WHAT YOU NEED TO DO |
Repeat the data exactly as it stands.
====
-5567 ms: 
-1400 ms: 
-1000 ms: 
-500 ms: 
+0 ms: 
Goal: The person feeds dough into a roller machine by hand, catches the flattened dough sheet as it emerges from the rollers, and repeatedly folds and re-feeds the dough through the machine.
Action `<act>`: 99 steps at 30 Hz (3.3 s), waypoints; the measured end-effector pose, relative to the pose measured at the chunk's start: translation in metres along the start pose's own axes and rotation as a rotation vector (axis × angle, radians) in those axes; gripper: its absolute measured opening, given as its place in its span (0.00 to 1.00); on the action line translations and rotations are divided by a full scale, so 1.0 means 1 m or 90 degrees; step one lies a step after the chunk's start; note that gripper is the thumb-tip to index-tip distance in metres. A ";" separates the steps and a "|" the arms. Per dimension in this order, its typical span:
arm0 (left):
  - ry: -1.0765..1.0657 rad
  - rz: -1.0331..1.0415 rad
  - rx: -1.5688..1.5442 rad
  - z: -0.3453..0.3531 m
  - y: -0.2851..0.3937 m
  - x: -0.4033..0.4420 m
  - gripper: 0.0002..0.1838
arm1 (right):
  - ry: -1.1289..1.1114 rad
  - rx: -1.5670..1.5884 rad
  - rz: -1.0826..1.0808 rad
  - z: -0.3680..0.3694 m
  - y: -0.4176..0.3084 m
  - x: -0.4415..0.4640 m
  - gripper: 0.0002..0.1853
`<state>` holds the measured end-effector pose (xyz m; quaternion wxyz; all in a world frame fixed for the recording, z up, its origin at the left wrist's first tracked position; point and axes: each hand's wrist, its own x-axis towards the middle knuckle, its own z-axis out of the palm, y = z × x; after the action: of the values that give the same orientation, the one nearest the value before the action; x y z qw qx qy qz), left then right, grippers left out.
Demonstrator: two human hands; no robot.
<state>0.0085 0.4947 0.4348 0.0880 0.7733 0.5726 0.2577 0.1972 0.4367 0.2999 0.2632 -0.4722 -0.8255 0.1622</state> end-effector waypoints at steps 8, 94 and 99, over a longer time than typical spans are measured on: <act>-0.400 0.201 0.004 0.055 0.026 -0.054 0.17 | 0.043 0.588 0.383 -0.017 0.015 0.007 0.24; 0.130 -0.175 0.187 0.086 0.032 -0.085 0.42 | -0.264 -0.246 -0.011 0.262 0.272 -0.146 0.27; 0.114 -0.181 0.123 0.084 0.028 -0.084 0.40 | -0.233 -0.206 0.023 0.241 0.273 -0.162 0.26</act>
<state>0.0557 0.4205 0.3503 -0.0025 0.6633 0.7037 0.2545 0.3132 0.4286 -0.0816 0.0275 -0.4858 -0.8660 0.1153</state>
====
RESULT FOR THIS TASK |
-5567 ms: 
-1400 ms: 
-1000 ms: 
-500 ms: 
+0 ms: 
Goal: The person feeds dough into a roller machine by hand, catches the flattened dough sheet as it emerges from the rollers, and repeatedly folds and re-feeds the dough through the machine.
Action `<act>`: 99 steps at 30 Hz (3.3 s), waypoints; the measured end-effector pose, relative to the pose measured at the chunk's start: translation in metres along the start pose's own axes and rotation as a rotation vector (axis × angle, radians) in those axes; gripper: its absolute measured opening, given as its place in its span (0.00 to 1.00); on the action line translations and rotations are divided by a full scale, so 1.0 means 1 m or 90 degrees; step one lies a step after the chunk's start; note that gripper is the thumb-tip to index-tip distance in metres. A ";" separates the steps and a "|" the arms. Per dimension in this order, its typical span:
arm0 (left):
  - ry: -1.0765..1.0657 rad
  - rz: -1.0331..1.0415 rad
  - rx: -1.5688..1.5442 rad
  - z: -0.3453..0.3531 m
  - y: -0.2851..0.3937 m
  - x: -0.4033..0.4420 m
  - gripper: 0.0002..0.1838
arm1 (right):
  - ry: -1.1289..1.1114 rad
  - rx: -1.5670..1.5884 rad
  - rz: -1.0826..1.0808 rad
  - z: -0.3680..0.3694 m
  - y: -0.4176..0.3084 m
  - x: -0.4415..0.4640 m
  - gripper: 0.0002..0.1853
`<state>` holds the measured end-effector pose (xyz m; quaternion wxyz; all in a world frame fixed for the recording, z up, its origin at the left wrist's first tracked position; point and axes: each hand's wrist, its own x-axis towards the middle knuckle, its own z-axis out of the palm, y = z × x; after the action: of the values that give the same orientation, the one nearest the value before the action; x y z qw qx qy qz), left then right, grippers left out.
Demonstrator: two human hands; no robot.
<state>0.0085 0.4947 0.4348 0.0880 0.7733 0.5726 0.2577 0.1972 0.4367 0.2999 0.2632 -0.4722 -0.8255 0.1622</state> end-effector waypoints at steps 8, 94 and 99, over a longer time than typical spans are measured on: <act>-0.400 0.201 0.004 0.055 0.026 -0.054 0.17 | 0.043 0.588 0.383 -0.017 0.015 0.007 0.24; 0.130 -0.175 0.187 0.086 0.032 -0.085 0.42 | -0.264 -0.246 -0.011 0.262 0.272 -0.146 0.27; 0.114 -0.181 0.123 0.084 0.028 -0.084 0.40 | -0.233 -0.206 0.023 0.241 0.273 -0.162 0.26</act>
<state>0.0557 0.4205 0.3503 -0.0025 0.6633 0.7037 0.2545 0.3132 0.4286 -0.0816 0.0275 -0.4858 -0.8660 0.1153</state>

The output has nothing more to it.